Task directions: Tally the lines below containing "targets" and report only the total.

Given material:

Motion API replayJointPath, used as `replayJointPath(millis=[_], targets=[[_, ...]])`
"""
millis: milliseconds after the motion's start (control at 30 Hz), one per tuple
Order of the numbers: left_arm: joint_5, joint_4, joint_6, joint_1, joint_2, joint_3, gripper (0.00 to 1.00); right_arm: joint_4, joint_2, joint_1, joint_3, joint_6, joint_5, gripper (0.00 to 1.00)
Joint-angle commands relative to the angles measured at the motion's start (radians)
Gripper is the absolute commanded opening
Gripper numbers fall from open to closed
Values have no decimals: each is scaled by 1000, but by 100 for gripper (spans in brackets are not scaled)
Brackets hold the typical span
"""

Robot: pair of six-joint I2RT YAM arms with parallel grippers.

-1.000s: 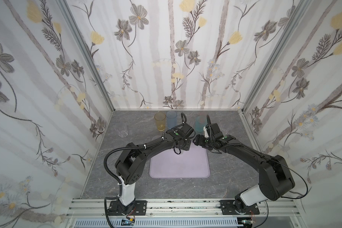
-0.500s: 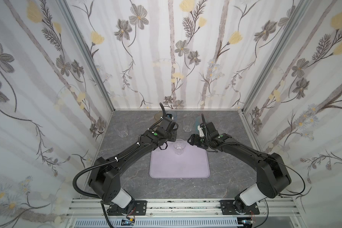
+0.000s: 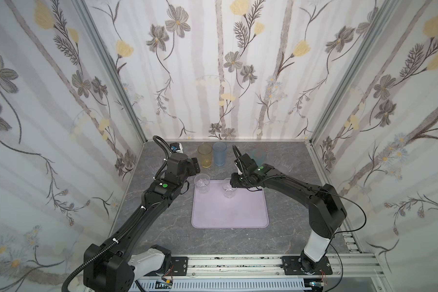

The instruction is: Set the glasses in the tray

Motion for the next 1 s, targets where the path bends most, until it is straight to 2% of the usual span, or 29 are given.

Exercise solution: 2